▶ _PROBLEM DETAILS_
Among the entries below, find the line with "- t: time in", then quote it and each following line up to and including the line with "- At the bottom", and nothing else.

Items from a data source
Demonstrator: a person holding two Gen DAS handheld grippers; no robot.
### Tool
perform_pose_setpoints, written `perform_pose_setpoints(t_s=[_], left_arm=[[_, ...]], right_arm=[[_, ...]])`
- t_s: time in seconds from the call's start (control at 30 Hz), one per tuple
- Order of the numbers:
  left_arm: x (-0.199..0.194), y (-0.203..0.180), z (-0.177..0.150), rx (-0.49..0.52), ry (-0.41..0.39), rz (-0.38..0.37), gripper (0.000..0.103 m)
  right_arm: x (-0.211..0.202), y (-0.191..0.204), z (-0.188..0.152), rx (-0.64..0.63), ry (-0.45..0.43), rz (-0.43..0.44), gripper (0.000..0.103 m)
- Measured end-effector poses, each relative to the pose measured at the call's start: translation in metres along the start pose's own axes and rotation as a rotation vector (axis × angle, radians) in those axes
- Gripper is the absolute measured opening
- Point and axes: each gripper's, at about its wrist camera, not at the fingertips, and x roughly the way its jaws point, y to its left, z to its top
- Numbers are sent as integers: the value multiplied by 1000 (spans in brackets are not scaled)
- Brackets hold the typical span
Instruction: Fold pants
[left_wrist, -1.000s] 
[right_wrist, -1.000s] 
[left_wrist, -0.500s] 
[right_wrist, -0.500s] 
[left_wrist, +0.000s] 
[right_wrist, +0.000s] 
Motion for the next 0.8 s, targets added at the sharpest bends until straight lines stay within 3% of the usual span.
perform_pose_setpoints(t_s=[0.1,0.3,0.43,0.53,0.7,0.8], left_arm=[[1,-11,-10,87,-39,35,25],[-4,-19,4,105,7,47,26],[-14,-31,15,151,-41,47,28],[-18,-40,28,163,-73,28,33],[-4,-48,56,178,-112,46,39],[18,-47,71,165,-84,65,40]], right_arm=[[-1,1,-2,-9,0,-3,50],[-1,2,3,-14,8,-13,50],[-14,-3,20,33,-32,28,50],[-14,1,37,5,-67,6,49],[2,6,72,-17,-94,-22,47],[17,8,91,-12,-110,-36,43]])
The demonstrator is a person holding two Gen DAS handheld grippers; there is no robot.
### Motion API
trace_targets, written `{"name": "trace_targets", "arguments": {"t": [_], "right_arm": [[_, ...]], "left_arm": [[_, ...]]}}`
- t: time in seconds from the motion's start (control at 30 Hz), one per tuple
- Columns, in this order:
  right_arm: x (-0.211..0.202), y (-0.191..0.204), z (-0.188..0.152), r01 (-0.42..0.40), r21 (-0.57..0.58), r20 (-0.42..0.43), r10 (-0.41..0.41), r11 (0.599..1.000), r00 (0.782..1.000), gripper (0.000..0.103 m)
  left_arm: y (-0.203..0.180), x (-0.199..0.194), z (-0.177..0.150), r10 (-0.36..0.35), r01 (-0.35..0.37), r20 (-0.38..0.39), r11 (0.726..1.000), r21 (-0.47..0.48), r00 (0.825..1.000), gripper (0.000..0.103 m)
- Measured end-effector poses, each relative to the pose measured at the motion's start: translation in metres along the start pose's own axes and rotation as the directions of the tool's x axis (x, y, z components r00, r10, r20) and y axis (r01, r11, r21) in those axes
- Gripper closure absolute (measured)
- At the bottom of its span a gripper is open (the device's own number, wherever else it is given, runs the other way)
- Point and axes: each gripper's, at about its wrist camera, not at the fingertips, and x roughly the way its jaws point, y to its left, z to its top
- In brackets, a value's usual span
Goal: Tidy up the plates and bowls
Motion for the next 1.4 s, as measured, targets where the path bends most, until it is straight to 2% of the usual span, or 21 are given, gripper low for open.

▶ _SOLUTION FOR THIS EXERCISE_
- t: time in seconds from the motion's start (control at 30 Hz), one per tuple
- Columns, in this order:
  right_arm: x (-0.211..0.202), y (-0.191..0.204), z (-0.188..0.152), r01 (-0.42..0.40), r21 (-0.57..0.58), r20 (-0.42..0.43), r10 (-0.41..0.41), r11 (0.599..1.000), r00 (0.782..1.000), gripper (0.000..0.103 m)
  left_arm: y (-0.203..0.180), x (-0.199..0.194), z (-0.177..0.150), r10 (-0.36..0.35), r01 (-0.35..0.37), r20 (-0.38..0.39), r11 (0.726..1.000), r21 (-0.47..0.48), r00 (0.825..1.000), gripper (0.000..0.103 m)
- Measured end-effector poses, each relative to the pose measured at the motion's start: translation in metres along the start pose's own axes and rotation as the directions of the tool's x axis (x, y, z components r00, r10, r20) and y axis (r01, r11, r21) in those axes
- Gripper closure absolute (measured)
- At the bottom of its span a gripper is open (the device's own number, wherever else it is given, runs the other way)

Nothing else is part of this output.